AIM OF THE TASK
This exercise calls for copying every line below that holds the word "small".

*** RECORDS FOR THIS EXERCISE ***

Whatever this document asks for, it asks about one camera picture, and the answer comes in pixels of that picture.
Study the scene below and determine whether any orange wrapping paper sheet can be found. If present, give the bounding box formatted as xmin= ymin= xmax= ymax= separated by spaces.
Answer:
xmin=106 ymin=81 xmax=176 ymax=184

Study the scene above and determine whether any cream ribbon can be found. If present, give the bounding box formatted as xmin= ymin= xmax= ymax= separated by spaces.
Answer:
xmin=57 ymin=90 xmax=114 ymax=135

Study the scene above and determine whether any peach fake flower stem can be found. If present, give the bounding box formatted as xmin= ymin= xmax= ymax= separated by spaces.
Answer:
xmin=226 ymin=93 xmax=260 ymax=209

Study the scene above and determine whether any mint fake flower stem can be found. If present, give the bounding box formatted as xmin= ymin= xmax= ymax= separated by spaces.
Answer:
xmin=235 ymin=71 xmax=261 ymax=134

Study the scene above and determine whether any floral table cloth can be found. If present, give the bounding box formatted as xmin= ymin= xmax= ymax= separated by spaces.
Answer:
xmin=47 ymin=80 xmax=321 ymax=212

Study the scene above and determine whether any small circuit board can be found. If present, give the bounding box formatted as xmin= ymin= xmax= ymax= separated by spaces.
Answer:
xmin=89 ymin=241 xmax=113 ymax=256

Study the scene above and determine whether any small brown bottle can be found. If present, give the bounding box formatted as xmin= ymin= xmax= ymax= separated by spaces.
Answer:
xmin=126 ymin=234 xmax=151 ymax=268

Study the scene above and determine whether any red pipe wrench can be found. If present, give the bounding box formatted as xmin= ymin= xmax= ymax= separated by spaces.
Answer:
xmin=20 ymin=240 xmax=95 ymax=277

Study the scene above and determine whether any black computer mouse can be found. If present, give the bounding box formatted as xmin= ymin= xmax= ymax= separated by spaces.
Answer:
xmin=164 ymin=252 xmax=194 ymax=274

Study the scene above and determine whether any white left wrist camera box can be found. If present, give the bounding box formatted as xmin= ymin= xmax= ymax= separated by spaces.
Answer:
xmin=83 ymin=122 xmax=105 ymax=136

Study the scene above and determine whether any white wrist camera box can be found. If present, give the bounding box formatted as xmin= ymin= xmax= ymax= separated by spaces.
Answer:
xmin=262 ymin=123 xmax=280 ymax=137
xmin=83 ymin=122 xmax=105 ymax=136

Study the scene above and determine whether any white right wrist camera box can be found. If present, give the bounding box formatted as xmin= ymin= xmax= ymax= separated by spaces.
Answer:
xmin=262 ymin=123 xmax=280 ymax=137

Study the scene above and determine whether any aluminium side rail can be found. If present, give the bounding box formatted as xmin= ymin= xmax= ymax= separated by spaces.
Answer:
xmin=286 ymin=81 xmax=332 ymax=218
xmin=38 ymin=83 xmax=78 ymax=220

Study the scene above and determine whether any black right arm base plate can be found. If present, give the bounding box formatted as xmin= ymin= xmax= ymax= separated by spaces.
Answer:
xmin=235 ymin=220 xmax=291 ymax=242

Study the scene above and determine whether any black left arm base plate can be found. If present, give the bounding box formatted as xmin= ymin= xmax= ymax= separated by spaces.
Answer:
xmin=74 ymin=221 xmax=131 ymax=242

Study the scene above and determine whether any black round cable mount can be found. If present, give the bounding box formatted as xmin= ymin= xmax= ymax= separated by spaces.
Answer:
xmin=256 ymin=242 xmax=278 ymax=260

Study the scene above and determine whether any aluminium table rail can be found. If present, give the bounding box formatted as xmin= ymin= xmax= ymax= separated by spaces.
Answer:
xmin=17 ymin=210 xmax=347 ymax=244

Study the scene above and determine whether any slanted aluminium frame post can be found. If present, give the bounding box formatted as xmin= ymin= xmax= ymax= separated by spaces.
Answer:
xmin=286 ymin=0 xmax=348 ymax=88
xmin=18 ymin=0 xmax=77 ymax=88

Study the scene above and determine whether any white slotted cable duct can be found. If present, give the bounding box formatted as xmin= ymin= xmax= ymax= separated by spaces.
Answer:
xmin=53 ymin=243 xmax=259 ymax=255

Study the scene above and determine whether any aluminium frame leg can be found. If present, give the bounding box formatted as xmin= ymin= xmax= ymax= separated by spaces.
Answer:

*** End of RECORDS FOR THIS EXERCISE ***

EXERCISE RESULT
Study the scene above and determine whether any small circuit board can be found. If present, give the bounding box formatted as xmin= ymin= xmax= ymax= separated by spaces.
Study the scene above and determine whether any small brown bottle can be found. If present, give the bounding box formatted as xmin= ymin= xmax= ymax= separated by spaces.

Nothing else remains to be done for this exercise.